Without the time to give the proper attention to today's daf, I will again highlight a number of details.
- Regarding "attending to all public needs," we learn that a number of services were performed:
- many trials and legal proceedings
- burning the parah adumah, the red heifer, so that its ashes can be used to reinstate ritual purity
- the marking of graves with lime*
- either completing all sotah determinations, or declaring the need for sotah trials**
- decapitating a calf to remove suspicion regarding an unsolved murder between two towns***
- boring a hole in the ear of a slave who wishes to remain in the service of his/her master after six years of slavery
- removing the locks from protected communal water cisterns until the end of summer
- Regarding the removal of kilayim:
- originally inspectors weeded a mixed field and put the offending weeds on the farmer's land
- realizing that transgressors used inspectors to both weed their fields and prepare food for their animals, changes were introduced
- inspectors first threw offending plants into the road where it was unusable for animals
- inspectors then looked for intermixed plants and declared fields 'ownerless' if offending
- anyone who cleared the unwanted plants from the field could then claim that field
- Regarding lechet, the gleanings touching the ground and/or left for the poor:
- Sages argued about whether or not lechet should be subject to tithes; whether the poor should have to donate a portion of their found food to the Kohanim
- Regarding the collection of shekalim:
- Moneychangers first facilitated the collection of half-shekels from Adar 15; from Adar 25 they sat at the Temple and collected late payments
- Women, minors, slaves, converts, and others were exempt from this collection
- Some people were allowed to give if they so desired
- Others who did not actively contribute to the maintenance of the Temple; who were not redeemed from slavery at the Red Sea were not allowed to give
- Kohanim were treated with kid gloves, so to speak: they were obligated to give but were not coerced or pressured to give. They argued about giving toward their own maintenance
- Boys over 13 with at least two pubic hairs were allowed to contribute
- Men at age twenty and above were obliged to contribute
So far, Shekalim is a fascinating read.
* I do not understand how stones are marked with lime. Limestone? Lime juice?
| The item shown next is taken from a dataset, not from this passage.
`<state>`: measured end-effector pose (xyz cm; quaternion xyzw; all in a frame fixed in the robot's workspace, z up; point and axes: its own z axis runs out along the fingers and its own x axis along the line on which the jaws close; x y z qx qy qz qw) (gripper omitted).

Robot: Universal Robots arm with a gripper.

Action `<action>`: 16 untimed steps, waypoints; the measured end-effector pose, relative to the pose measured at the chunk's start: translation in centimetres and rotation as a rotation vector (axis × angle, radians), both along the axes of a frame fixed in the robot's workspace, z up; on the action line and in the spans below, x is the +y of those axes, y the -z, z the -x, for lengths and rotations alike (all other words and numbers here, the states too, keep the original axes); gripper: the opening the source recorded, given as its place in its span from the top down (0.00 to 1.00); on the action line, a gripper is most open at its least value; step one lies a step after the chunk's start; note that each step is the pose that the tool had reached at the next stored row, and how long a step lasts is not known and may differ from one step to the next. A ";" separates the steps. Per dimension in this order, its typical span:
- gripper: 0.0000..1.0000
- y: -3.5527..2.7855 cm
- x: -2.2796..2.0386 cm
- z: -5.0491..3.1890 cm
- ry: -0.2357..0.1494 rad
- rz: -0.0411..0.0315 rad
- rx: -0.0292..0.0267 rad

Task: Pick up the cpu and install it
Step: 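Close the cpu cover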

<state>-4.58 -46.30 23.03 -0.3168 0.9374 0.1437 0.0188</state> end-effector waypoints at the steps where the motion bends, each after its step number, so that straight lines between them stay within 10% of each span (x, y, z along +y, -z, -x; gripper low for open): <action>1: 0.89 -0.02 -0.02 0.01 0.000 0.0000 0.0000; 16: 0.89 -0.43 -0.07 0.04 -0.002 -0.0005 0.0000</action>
**one of the more bizarre ancient rituals regarding the ability for women to have a voice. Thankfully, the bitter waters would not cause illness and death and so most women would be declared innocent of adultery (unless the water was tampered with, of course).
***The first time that I have fully understood this ritual. I wonder whether we might want to move away from practices that harm animals to represent our own innocence. It is hard to imagine that this was in fact G-d's intention.